SparseApplyProximalAdagrad

classe final pública SparseApplyProximalAdagrad

Entradas de atualização esparsas em '*var' e '*accum' de acordo com o algoritmo FOBOS.

Ou seja, para as linhas para as quais temos graduação, atualizamos var e accum da seguinte forma: $$accum += grad grad$$$$prox_v = var$$$$prox_v -= lr grad (1 / sqrt(accum))$$$$var = sign(prox_v)/(1+lrl2) max{|prox_v|-lrl1,0}$$

Classes aninhadas

aula SparseApplyProximalAdagrad.Options Atributos opcionais para SparseApplyProximalAdagrad

Constantes

Corda OP_NAME O nome desta operação, conforme conhecido pelo mecanismo principal do TensorFlow

Métodos Públicos

Saída <T>
asOutput ()
Retorna o identificador simbólico do tensor.
estático <T estende TType > SparseApplyProximalAdagrad <T>
create ( Escopo do escopo , Operando <T> var, Operando <T> accum, Operando <T> lr, Operando <T> l1, Operando <T> l2, Operando <T> grad, Operando <? estende TNumber > índices, Opções ... opções)
Método de fábrica para criar uma classe que envolve uma nova operação SparseApplyProximalAdagrad.
Saída <T>
fora ()
O mesmo que "var".
SparseApplyProximalAdagrad.Options estático
useLocking (booleano useLocking)

Métodos herdados

Constantes

String final estática pública OP_NAME

O nome desta operação, conforme conhecido pelo mecanismo principal do TensorFlow

Valor constante: "SparseApplyProximalAdagrad"

Métodos Públicos

Saída pública <T> asOutput ()

Retorna o identificador simbólico do tensor.

As entradas para operações do TensorFlow são saídas de outra operação do TensorFlow.

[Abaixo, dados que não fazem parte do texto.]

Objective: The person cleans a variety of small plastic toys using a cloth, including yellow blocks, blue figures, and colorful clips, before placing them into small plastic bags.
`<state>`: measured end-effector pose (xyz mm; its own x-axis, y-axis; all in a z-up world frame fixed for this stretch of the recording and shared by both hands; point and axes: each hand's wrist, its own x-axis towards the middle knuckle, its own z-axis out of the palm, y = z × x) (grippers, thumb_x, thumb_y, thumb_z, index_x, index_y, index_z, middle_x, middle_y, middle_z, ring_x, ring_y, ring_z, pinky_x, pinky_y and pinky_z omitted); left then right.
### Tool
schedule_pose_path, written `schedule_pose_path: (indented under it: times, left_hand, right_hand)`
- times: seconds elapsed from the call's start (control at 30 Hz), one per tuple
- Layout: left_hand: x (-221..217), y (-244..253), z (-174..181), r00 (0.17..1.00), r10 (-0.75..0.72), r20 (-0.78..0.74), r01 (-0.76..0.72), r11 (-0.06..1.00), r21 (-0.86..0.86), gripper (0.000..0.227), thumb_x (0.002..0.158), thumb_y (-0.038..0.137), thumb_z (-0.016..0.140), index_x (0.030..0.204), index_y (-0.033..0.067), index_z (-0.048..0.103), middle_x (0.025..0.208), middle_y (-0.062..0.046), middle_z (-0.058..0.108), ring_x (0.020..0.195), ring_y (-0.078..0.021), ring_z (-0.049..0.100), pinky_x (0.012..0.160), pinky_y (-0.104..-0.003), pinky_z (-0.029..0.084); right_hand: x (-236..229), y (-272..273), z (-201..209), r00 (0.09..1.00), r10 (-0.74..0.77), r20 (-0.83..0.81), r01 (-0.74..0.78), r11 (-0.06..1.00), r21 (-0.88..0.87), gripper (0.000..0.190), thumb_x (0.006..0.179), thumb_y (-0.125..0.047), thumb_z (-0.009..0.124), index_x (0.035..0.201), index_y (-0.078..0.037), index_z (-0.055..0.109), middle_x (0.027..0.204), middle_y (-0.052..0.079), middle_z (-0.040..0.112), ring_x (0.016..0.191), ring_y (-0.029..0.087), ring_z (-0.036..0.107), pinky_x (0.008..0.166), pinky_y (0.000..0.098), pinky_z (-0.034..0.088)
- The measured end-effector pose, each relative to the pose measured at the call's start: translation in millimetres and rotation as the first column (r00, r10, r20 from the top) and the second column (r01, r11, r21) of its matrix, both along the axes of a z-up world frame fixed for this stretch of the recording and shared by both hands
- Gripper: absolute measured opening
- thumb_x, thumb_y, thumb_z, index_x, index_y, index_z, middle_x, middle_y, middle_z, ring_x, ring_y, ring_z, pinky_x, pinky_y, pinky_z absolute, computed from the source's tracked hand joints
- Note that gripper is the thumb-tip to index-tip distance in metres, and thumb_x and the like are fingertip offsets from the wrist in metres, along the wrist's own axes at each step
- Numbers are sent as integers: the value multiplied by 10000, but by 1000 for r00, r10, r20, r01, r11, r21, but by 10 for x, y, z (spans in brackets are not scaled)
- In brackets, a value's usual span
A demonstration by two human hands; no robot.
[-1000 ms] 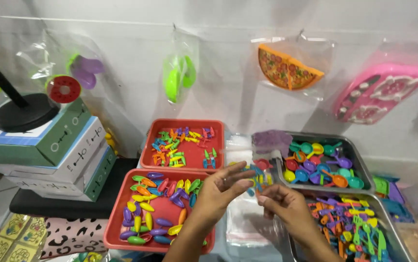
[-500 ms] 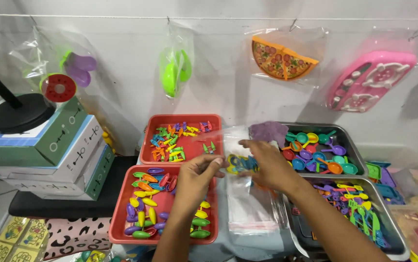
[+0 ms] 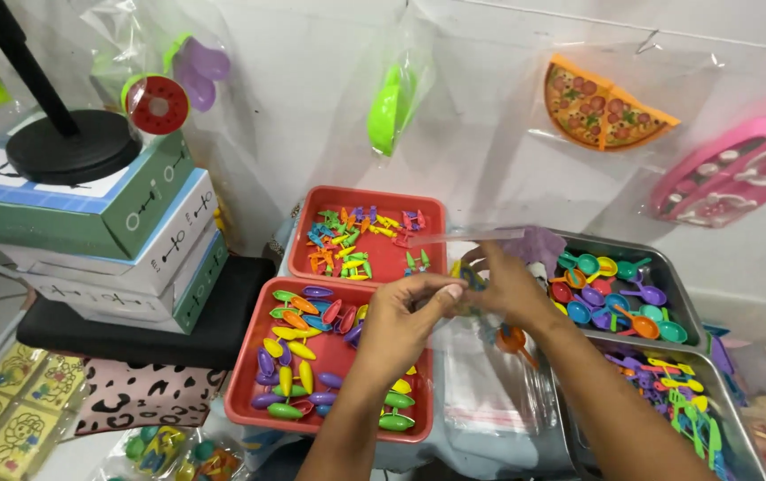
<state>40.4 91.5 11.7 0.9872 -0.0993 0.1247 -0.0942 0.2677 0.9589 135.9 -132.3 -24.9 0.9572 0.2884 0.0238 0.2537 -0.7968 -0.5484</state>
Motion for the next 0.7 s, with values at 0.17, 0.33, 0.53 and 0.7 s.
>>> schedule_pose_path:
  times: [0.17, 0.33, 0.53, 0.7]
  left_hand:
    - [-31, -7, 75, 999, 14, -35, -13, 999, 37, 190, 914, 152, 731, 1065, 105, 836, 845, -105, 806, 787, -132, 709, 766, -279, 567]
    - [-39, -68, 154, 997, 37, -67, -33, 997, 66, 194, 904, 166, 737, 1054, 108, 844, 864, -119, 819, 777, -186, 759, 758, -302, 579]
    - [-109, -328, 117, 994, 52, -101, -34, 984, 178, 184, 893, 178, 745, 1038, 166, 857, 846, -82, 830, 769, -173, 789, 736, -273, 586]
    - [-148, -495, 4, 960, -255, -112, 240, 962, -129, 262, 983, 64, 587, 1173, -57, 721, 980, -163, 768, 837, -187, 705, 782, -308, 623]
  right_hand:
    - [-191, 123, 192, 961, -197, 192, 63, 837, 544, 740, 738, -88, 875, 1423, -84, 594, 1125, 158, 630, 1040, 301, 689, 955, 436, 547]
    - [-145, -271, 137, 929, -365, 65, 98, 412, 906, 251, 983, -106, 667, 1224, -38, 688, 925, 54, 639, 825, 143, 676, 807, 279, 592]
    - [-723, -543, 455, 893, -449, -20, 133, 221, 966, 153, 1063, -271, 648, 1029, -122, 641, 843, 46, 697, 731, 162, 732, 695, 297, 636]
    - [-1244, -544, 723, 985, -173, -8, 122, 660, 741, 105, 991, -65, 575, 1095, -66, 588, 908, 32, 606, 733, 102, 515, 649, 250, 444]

Este método é usado para obter um identificador simbólico que representa o cálculo da entrada.

public static SparseApplyProximalAdagrad <T> create ( Escopo escopo , Operando <T> var, Operando <T> accum, Operando <T> lr, Operando <T> l1, Operando <T> l2, Operando <T> grad, Operando <? estende TNumber > índices, Opções... opções)

Método de fábrica para criar uma classe que envolve uma nova operação SparseApplyProximalAdagrad.

Parâmetros
escopo escopo atual
var Deve ser de uma variável().
acumular Deve ser de uma variável().
lr Taxa de Aprendizagem. Deve ser um escalar.
l1 Regularização L1. Deve ser um escalar.
l2 Regularização L2. Deve ser um escalar.
graduado O gradiente.
índices Um vetor de índices na primeira dimensão de var e accum.
opções carrega valores de atributos opcionais
Devoluções
  • uma nova instância de SparseApplyProximalAdagrad

Saída pública <T> out ()

O mesmo que "var".

public static SparseApplyProximalAdagrad.Options useLocking (booleano useLocking)

Parâmetros
useLocking Se for True, a atualização dos tensores var e accum será protegida por um bloqueio; caso contrário, o comportamento será indefinido, mas poderá apresentar menos contenção.